GOAL OF THE EXERCISE:
The data below holds the lines to copy: everything from the line containing "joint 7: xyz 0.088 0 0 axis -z" to the line containing "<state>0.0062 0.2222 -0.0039", both ends included, set down exactly.

DATASET EXCERPT:
========================================
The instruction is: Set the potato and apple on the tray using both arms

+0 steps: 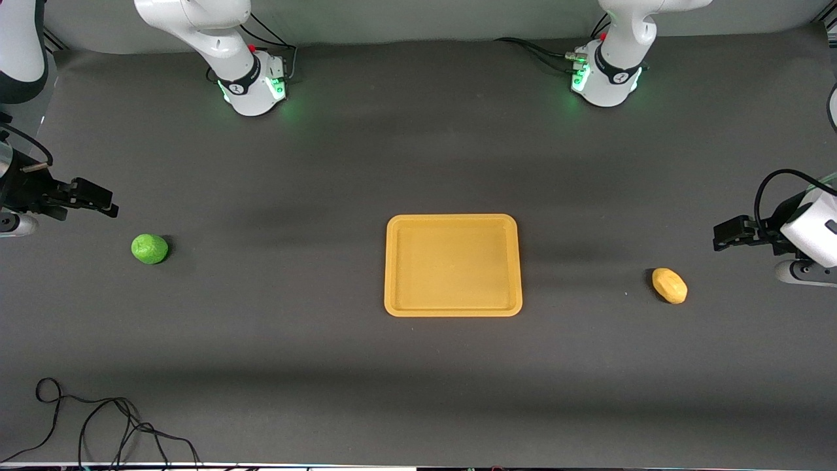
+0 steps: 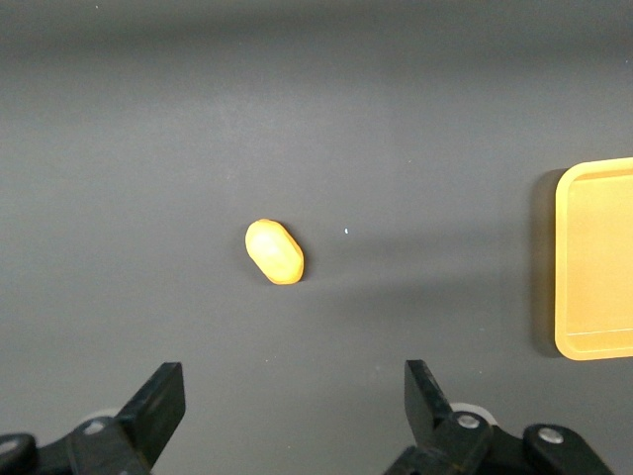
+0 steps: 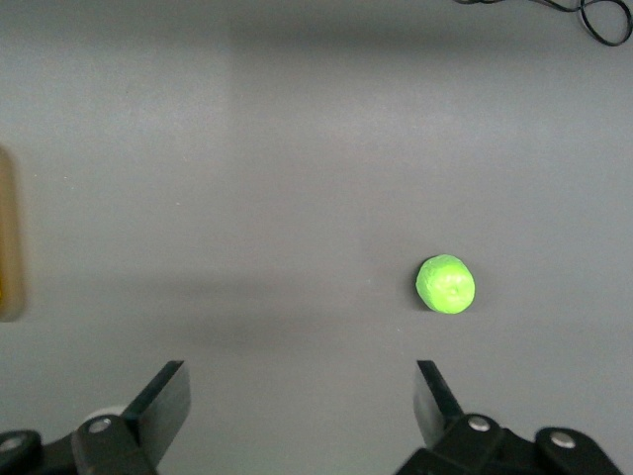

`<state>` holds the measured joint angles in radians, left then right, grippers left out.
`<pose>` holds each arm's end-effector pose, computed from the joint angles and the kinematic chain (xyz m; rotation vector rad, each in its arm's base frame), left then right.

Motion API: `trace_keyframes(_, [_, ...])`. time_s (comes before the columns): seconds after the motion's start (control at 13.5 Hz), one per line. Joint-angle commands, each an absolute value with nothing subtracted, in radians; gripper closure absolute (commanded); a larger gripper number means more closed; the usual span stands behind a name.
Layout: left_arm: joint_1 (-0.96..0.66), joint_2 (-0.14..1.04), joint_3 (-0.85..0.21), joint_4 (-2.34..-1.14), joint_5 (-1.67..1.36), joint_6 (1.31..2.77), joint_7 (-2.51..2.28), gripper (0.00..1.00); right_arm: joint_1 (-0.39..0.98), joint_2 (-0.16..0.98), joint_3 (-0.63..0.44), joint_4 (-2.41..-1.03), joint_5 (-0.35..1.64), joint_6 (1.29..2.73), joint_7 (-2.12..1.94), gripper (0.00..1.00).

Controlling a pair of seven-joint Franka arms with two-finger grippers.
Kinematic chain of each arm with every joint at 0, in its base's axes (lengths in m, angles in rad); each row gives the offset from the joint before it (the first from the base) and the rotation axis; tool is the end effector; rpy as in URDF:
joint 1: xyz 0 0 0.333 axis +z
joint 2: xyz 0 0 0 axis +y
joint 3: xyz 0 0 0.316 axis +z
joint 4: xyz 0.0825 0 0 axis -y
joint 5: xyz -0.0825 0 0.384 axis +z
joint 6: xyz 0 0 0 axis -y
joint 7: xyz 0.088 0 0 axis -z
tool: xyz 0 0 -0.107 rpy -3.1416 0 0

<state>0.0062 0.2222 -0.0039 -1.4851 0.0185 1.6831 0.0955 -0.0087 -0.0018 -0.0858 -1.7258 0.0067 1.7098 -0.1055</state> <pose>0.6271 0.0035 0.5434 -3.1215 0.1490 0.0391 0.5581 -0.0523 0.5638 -3.1333 -0.0157 0.0211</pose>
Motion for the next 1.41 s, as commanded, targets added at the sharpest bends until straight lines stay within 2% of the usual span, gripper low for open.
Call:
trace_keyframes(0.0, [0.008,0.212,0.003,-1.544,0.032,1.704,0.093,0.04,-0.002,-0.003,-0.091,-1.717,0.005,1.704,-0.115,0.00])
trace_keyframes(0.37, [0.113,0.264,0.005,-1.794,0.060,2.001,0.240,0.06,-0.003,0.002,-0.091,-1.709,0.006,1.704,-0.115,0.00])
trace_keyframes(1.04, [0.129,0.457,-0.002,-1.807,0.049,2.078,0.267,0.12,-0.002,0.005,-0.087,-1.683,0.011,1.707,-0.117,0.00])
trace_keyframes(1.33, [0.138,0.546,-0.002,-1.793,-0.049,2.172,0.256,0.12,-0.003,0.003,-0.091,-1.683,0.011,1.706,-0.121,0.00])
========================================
TASK OUTPUT:
joint 7: xyz 0.088 0 0 axis -z
tool: xyz 0 0 -0.107 rpy -3.1416 0 0

<state>0.0062 0.2222 -0.0039 -1.4851 0.0185 1.6831 0.0955 -0.0087 -0.0018 -0.0858 -1.7258 0.0067 1.7098 -0.1055</state> <pose>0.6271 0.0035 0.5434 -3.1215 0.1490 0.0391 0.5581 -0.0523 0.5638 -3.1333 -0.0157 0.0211</pose>

The exercise is complete with this answer.